Could you repeat the whole listing below exactly, omitting any picture it holds?

★ ★ ★

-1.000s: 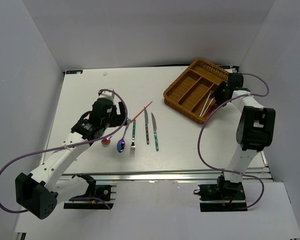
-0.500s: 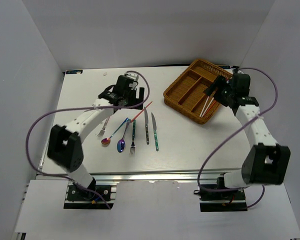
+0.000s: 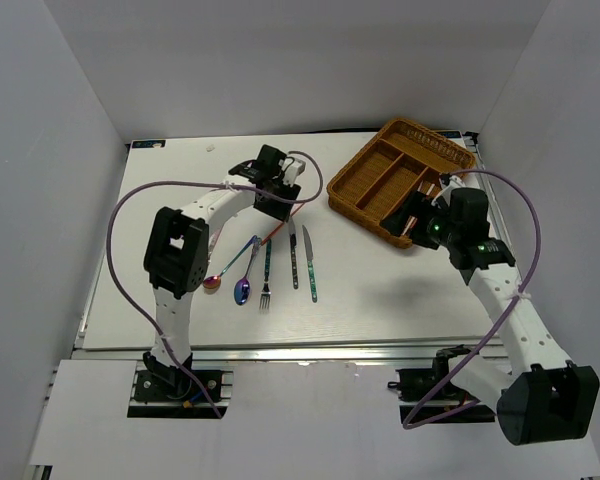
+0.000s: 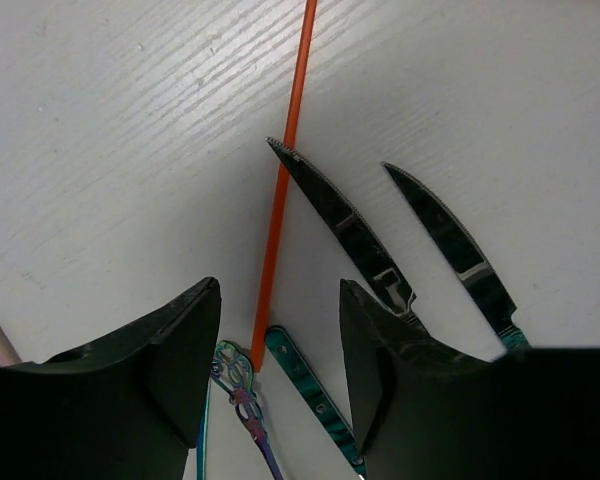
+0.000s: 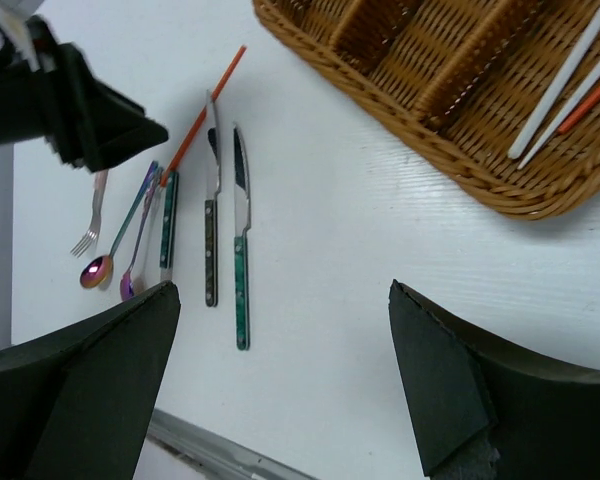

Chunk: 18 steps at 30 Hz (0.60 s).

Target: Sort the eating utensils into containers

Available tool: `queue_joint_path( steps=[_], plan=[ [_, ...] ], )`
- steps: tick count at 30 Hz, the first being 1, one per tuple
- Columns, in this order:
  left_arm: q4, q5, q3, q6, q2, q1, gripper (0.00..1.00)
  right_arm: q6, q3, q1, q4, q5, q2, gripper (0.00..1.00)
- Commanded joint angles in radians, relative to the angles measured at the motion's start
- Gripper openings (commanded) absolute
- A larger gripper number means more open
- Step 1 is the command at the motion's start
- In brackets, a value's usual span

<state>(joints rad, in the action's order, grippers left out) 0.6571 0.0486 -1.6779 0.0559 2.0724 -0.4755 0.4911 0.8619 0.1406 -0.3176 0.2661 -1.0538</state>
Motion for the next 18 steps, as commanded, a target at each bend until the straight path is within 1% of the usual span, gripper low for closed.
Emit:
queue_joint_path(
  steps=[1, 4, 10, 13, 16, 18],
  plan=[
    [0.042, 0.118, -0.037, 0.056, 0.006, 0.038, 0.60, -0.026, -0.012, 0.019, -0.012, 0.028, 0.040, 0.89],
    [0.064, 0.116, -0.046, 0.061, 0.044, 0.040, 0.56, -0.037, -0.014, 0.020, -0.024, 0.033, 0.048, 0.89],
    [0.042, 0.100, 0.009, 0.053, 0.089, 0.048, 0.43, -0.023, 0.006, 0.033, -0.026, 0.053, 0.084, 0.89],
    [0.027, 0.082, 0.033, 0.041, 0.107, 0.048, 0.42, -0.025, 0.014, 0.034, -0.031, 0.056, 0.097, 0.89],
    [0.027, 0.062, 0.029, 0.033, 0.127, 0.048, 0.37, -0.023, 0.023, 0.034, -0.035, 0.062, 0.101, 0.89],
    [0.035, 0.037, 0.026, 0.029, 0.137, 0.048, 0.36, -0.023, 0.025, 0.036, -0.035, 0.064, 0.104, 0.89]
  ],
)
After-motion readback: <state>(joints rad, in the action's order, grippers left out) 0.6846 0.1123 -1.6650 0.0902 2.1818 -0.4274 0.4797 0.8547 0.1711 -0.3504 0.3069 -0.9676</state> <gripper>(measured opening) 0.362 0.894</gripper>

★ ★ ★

> **RESPONSE**
-1.000s: 
-0.500s: 
+0.000s: 
+0.000s: 
+0.000s: 

Chunk: 18 steps at 30 Hz (0.60 s).

Target: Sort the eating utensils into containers

Available tool: `queue_joint_path( steps=[_], plan=[ [_, ...] ], )`
- steps: tick count at 30 Hz, the first being 1, one per tuple
- Columns, in this order:
  left_arm: q4, q5, q3, q6, q2, q1, gripper (0.00..1.00)
  right_arm: q6, q3, q1, q4, q5, q2, gripper (0.00..1.00)
- Commanded joint angles in radians, relative to the angles measured at the motion's start
- Gripper openings (commanded) absolute
- A larger gripper number means more open
- Step 1 is the command at the motion's start
- In brackets, a value's usual span

<state>(joints rad, in the action's order, grippers left out) 0.6571 0.0486 -1.6779 0.0559 2.0724 -0.4755 0.4911 0.8619 0.1406 -0.3176 0.2661 -1.0538</state>
Motion for the next 18 steps, as commanded, a target at each bend until the straight path is within 1% of the usual span, gripper low for closed.
Emit:
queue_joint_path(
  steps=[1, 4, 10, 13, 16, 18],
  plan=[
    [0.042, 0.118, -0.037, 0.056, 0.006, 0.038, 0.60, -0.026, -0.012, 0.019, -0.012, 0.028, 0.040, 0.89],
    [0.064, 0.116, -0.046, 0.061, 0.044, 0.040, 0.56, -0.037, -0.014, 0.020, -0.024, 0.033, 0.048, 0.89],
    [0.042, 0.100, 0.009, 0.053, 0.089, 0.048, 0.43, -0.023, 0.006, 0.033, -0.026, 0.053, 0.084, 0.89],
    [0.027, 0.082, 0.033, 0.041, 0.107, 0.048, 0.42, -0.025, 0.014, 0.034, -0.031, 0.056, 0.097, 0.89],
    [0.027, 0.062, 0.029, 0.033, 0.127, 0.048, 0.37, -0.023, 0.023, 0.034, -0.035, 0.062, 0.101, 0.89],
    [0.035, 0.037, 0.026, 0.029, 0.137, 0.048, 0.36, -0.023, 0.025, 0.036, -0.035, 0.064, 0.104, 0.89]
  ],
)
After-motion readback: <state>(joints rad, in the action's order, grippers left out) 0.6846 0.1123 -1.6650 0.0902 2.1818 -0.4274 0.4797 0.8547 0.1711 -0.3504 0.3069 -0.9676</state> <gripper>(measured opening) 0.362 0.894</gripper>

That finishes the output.